[Saved entries]

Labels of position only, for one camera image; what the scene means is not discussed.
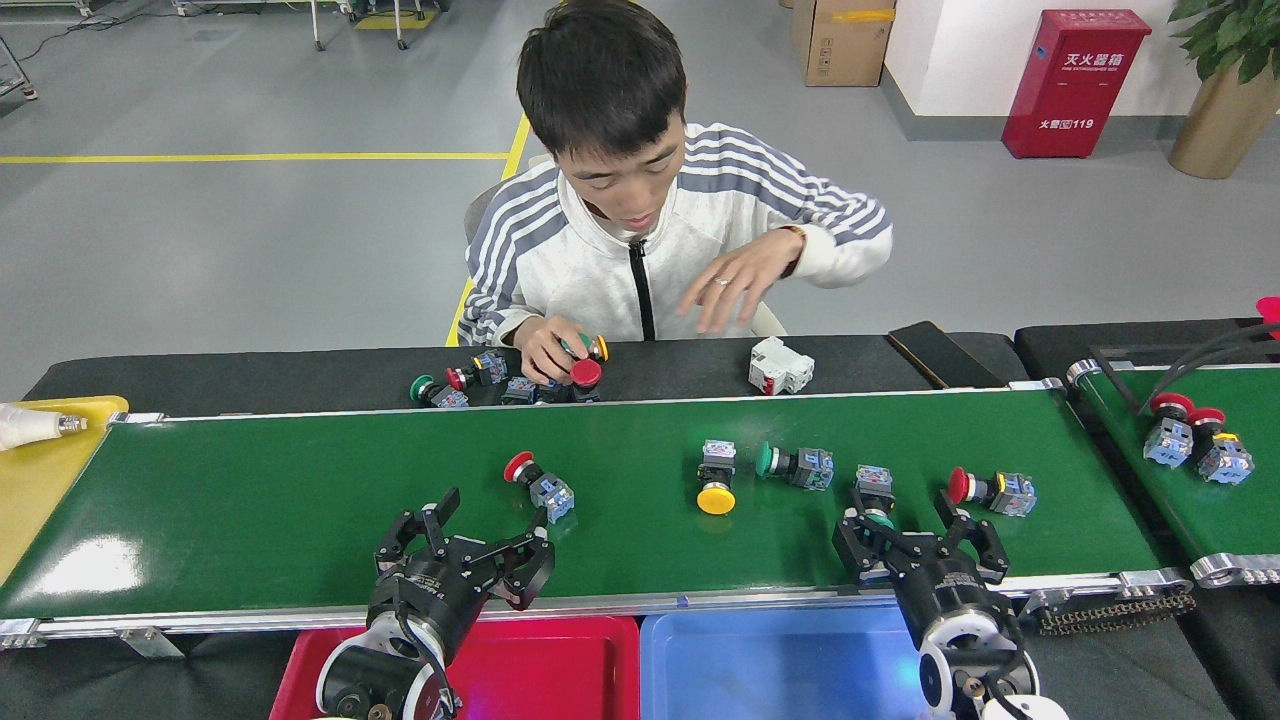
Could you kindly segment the person's right hand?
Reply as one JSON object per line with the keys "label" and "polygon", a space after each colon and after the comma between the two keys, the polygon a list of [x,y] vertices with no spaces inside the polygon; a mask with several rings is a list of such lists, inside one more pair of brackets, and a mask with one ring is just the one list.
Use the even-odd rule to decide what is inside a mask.
{"label": "person's right hand", "polygon": [[568,383],[576,361],[590,357],[585,329],[564,316],[527,316],[507,337],[521,354],[522,374],[538,384]]}

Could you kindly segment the person's left hand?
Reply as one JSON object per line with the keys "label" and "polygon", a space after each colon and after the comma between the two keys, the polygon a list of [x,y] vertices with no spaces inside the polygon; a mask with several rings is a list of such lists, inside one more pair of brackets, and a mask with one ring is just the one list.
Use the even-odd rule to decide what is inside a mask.
{"label": "person's left hand", "polygon": [[778,228],[714,258],[686,288],[676,313],[698,310],[696,333],[721,333],[733,322],[746,325],[765,292],[799,263],[806,240]]}

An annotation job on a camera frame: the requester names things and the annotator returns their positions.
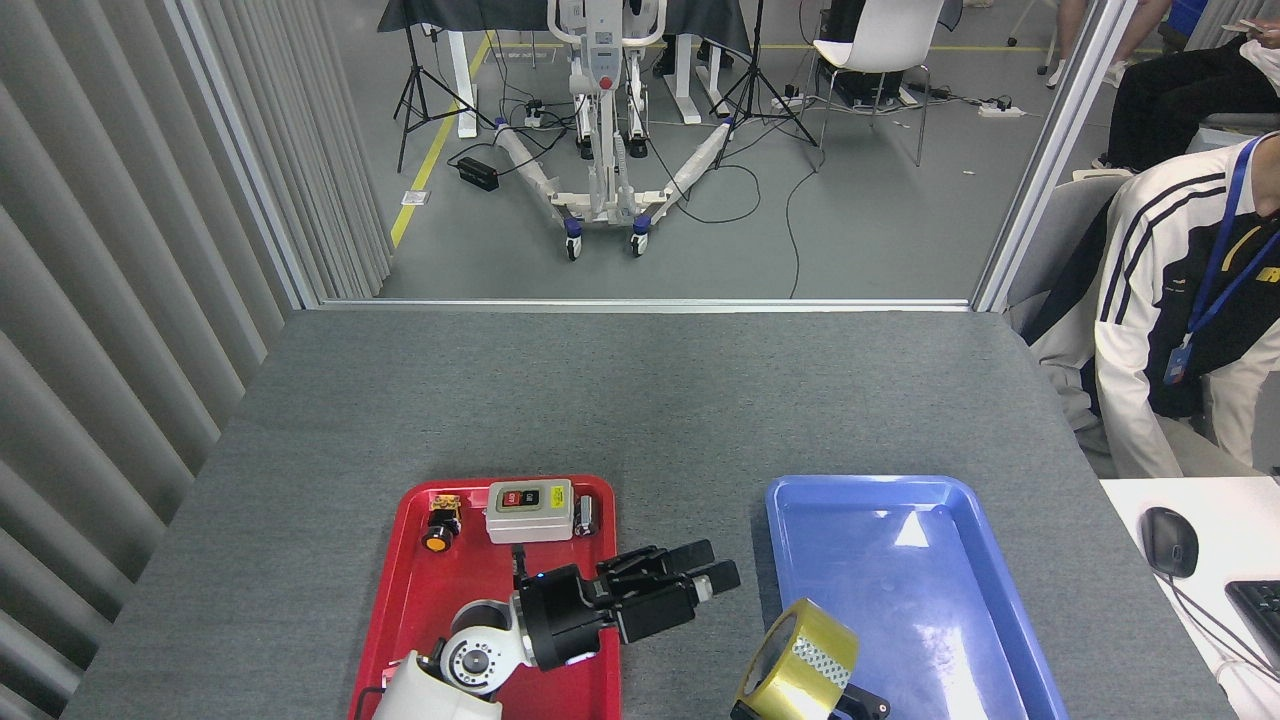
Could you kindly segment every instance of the gray table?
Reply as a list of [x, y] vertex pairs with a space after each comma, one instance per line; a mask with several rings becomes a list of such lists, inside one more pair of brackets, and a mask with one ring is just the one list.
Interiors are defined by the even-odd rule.
[[[547, 29], [547, 0], [388, 0], [378, 32], [421, 23], [453, 31]], [[739, 0], [669, 0], [666, 27], [669, 35], [696, 35], [751, 54]]]
[[969, 483], [1073, 717], [1233, 716], [995, 316], [388, 310], [291, 319], [64, 717], [343, 717], [401, 495], [541, 473], [608, 479], [622, 548], [741, 570], [622, 648], [627, 719], [726, 716], [801, 473]]

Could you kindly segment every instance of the keyboard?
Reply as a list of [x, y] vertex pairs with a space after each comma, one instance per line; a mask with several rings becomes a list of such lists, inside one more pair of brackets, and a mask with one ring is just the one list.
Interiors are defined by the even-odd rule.
[[1280, 580], [1226, 583], [1226, 596], [1244, 618], [1272, 667], [1280, 667]]

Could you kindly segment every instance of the patient lift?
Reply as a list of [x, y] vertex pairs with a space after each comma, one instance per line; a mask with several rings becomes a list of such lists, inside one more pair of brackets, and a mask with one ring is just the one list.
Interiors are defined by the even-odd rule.
[[[644, 255], [649, 229], [707, 172], [731, 122], [716, 127], [660, 191], [636, 192], [627, 177], [627, 155], [648, 155], [649, 136], [641, 114], [646, 92], [640, 59], [644, 47], [662, 37], [667, 0], [547, 0], [547, 27], [570, 47], [570, 92], [577, 117], [579, 146], [590, 159], [588, 192], [561, 192], [525, 147], [520, 133], [497, 118], [494, 141], [507, 150], [515, 169], [548, 204], [552, 217], [564, 225], [564, 251], [570, 260], [582, 254], [582, 224], [631, 224], [631, 254]], [[625, 92], [627, 135], [618, 127], [614, 108]]]

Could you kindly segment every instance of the tape dispenser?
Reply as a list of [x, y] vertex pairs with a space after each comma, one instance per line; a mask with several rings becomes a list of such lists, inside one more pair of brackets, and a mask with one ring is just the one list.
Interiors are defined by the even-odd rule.
[[731, 720], [886, 720], [890, 705], [849, 684], [858, 635], [800, 598], [769, 628], [737, 688]]

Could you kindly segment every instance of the light stand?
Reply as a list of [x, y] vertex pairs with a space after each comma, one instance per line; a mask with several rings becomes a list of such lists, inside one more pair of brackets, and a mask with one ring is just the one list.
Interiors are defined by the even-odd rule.
[[[730, 88], [724, 92], [724, 96], [721, 97], [719, 102], [712, 105], [712, 114], [716, 114], [716, 110], [719, 109], [721, 104], [727, 102], [730, 96], [733, 95], [733, 91], [736, 91], [740, 86], [742, 86], [742, 91], [739, 95], [737, 102], [733, 106], [733, 123], [732, 123], [733, 127], [741, 127], [741, 123], [744, 120], [749, 120], [751, 118], [786, 119], [794, 122], [796, 127], [800, 128], [800, 132], [804, 133], [809, 143], [817, 147], [818, 141], [814, 140], [809, 129], [804, 127], [803, 122], [800, 122], [800, 117], [796, 115], [794, 110], [791, 110], [791, 105], [782, 97], [781, 94], [778, 94], [778, 88], [773, 87], [773, 83], [769, 82], [769, 78], [764, 77], [764, 73], [760, 70], [760, 22], [763, 19], [764, 19], [764, 0], [756, 0], [755, 29], [754, 29], [754, 37], [751, 38], [751, 61], [746, 65], [746, 70], [742, 73], [742, 77], [737, 78], [737, 81], [730, 86]], [[764, 82], [764, 86], [769, 88], [769, 92], [773, 94], [773, 97], [778, 101], [778, 106], [782, 108], [785, 113], [756, 113], [753, 109], [755, 105], [756, 81]], [[719, 154], [716, 156], [716, 167], [719, 167], [719, 161], [724, 155], [724, 147], [728, 146], [728, 140], [730, 140], [728, 137], [724, 138], [724, 145], [721, 146]]]
[[[411, 17], [407, 12], [404, 17]], [[413, 46], [413, 24], [404, 26], [404, 37], [408, 38], [408, 56], [412, 65], [408, 70], [408, 79], [404, 81], [404, 90], [401, 92], [399, 102], [396, 104], [396, 111], [392, 113], [392, 119], [399, 117], [401, 109], [404, 110], [404, 131], [401, 133], [401, 154], [399, 159], [396, 161], [396, 172], [399, 173], [404, 168], [404, 142], [408, 140], [408, 133], [416, 131], [417, 128], [425, 126], [431, 120], [439, 120], [442, 118], [448, 118], [451, 115], [458, 115], [462, 113], [474, 113], [476, 118], [484, 120], [490, 128], [497, 126], [489, 118], [480, 114], [480, 110], [475, 108], [471, 102], [467, 102], [453, 91], [452, 87], [440, 82], [440, 78], [426, 72], [417, 61], [417, 47]], [[454, 101], [457, 101], [458, 108], [449, 110], [448, 113], [440, 113], [439, 115], [433, 115], [426, 110], [426, 92], [422, 90], [422, 78], [434, 82], [440, 90], [449, 94]], [[417, 117], [417, 122], [413, 122], [413, 117]]]

**HOW TO COMPLETE THIS TASK:** The full data, repeated exactly and stripped of its pictures, is the expected answer.

**ANSWER FOR THIS EXERCISE:**
Labels of position only, for one camera image; what the scene means is not discussed.
Could you kindly segment the person's right hand?
Reply as one JSON object per line with the keys "label" and "polygon", a space after each colon and after the comma between the two keys, the polygon a list of [x,y] vertices with no spaces inside the polygon; a mask with several rings is a list of such lists, inside one more pair of brackets, and a mask with one ring is just the one list.
Use the even-odd rule to decide what is inside a mask.
{"label": "person's right hand", "polygon": [[568,383],[576,361],[590,357],[585,329],[564,316],[527,316],[507,337],[521,354],[522,374],[538,384]]}

Could you kindly segment the person's left hand?
Reply as one JSON object per line with the keys "label" and "polygon", a space after each colon and after the comma between the two keys, the polygon a list of [x,y] vertices with no spaces inside the polygon; a mask with several rings is a list of such lists, inside one more pair of brackets, and a mask with one ring is just the one list.
Use the even-odd rule to decide what is inside a mask.
{"label": "person's left hand", "polygon": [[778,228],[714,258],[686,288],[676,313],[698,310],[696,333],[721,333],[733,322],[746,325],[765,292],[799,263],[806,240]]}

An annotation job on a camera frame: the requester names things and the annotator returns their positions.
Could you kindly segment every instance of the gray table?
Reply as a list of [x, y] vertex pairs with a space after each comma, one instance per line; a mask with several rings becomes a list of such lists, inside one more pair of brackets, and a mask with one ring is just the one list.
Interiors are defined by the even-odd rule.
[[[547, 29], [547, 0], [388, 0], [378, 32], [421, 23], [453, 31]], [[739, 0], [669, 0], [666, 27], [669, 35], [696, 35], [751, 54]]]
[[969, 483], [1073, 717], [1233, 716], [995, 316], [388, 310], [291, 319], [64, 717], [343, 717], [401, 495], [541, 473], [608, 479], [622, 548], [741, 570], [622, 648], [627, 719], [726, 716], [801, 473]]

Could you kindly segment every instance of the keyboard?
Reply as a list of [x, y] vertex pairs with a space after each comma, one instance per line; a mask with several rings becomes a list of such lists, inside one more pair of brackets, and a mask with one ring is just the one list.
Interiors are defined by the even-odd rule.
[[1280, 580], [1226, 583], [1226, 596], [1244, 618], [1272, 667], [1280, 667]]

Could you kindly segment every instance of the patient lift?
Reply as a list of [x, y] vertex pairs with a space after each comma, one instance per line; a mask with several rings becomes a list of such lists, inside one more pair of brackets, and a mask with one ring is just the one list.
Interiors are defined by the even-odd rule.
[[[644, 255], [649, 229], [707, 172], [731, 122], [716, 127], [660, 191], [636, 192], [627, 177], [627, 155], [648, 155], [649, 136], [641, 114], [646, 92], [640, 59], [644, 47], [662, 37], [667, 0], [547, 0], [547, 27], [570, 47], [570, 92], [577, 117], [579, 146], [590, 159], [588, 192], [561, 192], [525, 147], [520, 133], [497, 118], [494, 141], [507, 150], [515, 169], [548, 204], [552, 217], [564, 225], [564, 251], [570, 260], [582, 254], [582, 224], [631, 224], [631, 254]], [[625, 92], [627, 135], [618, 127], [614, 108]]]

Could you kindly segment every instance of the tape dispenser?
Reply as a list of [x, y] vertex pairs with a space after each comma, one instance per line; a mask with several rings becomes a list of such lists, inside one more pair of brackets, and a mask with one ring is just the one list.
Interiors are defined by the even-odd rule.
[[731, 720], [886, 720], [890, 705], [849, 684], [858, 635], [800, 598], [769, 628], [737, 688]]

Could you kindly segment every instance of the light stand?
Reply as a list of [x, y] vertex pairs with a space after each comma, one instance per line; a mask with several rings becomes a list of such lists, inside one more pair of brackets, and a mask with one ring is just the one list.
Interiors are defined by the even-odd rule.
[[[730, 88], [724, 92], [724, 96], [721, 97], [719, 102], [712, 105], [712, 114], [716, 114], [716, 110], [719, 109], [721, 104], [727, 102], [730, 96], [733, 95], [733, 91], [736, 91], [740, 86], [742, 86], [742, 91], [739, 95], [737, 102], [733, 106], [733, 123], [732, 123], [733, 127], [741, 127], [741, 123], [744, 120], [749, 120], [751, 118], [786, 119], [794, 122], [796, 127], [800, 128], [800, 132], [804, 133], [809, 143], [817, 147], [818, 141], [814, 140], [809, 129], [804, 127], [803, 122], [800, 122], [800, 117], [796, 115], [794, 110], [791, 110], [791, 105], [782, 97], [781, 94], [778, 94], [778, 88], [773, 87], [773, 83], [769, 82], [769, 78], [764, 77], [764, 73], [760, 70], [760, 22], [763, 19], [764, 19], [764, 0], [756, 0], [755, 29], [754, 29], [754, 37], [751, 38], [751, 61], [746, 65], [746, 70], [742, 73], [742, 77], [737, 78], [737, 81], [730, 86]], [[764, 82], [764, 86], [769, 88], [769, 92], [773, 94], [773, 97], [778, 101], [778, 106], [782, 108], [785, 113], [756, 113], [753, 109], [755, 105], [756, 81]], [[719, 154], [716, 156], [716, 167], [719, 167], [719, 161], [724, 155], [724, 147], [728, 146], [728, 140], [730, 140], [728, 137], [724, 138], [724, 145], [721, 146]]]
[[[411, 17], [407, 12], [404, 17]], [[413, 46], [413, 24], [404, 26], [404, 37], [408, 38], [408, 56], [412, 65], [408, 70], [408, 79], [404, 81], [404, 90], [401, 92], [399, 102], [396, 104], [396, 111], [392, 113], [392, 119], [399, 117], [401, 109], [404, 110], [404, 131], [401, 133], [401, 154], [399, 159], [396, 161], [396, 172], [399, 173], [404, 168], [404, 142], [408, 140], [408, 133], [416, 131], [417, 128], [425, 126], [431, 120], [439, 120], [442, 118], [448, 118], [451, 115], [458, 115], [462, 113], [474, 113], [476, 118], [484, 120], [490, 128], [497, 126], [489, 118], [480, 114], [480, 110], [475, 108], [471, 102], [467, 102], [453, 91], [452, 87], [440, 82], [440, 78], [426, 72], [417, 61], [417, 47]], [[454, 101], [457, 101], [458, 108], [449, 110], [448, 113], [440, 113], [439, 115], [433, 115], [426, 110], [426, 92], [422, 90], [422, 78], [434, 82], [440, 90], [449, 94]], [[417, 117], [417, 122], [413, 122], [413, 117]]]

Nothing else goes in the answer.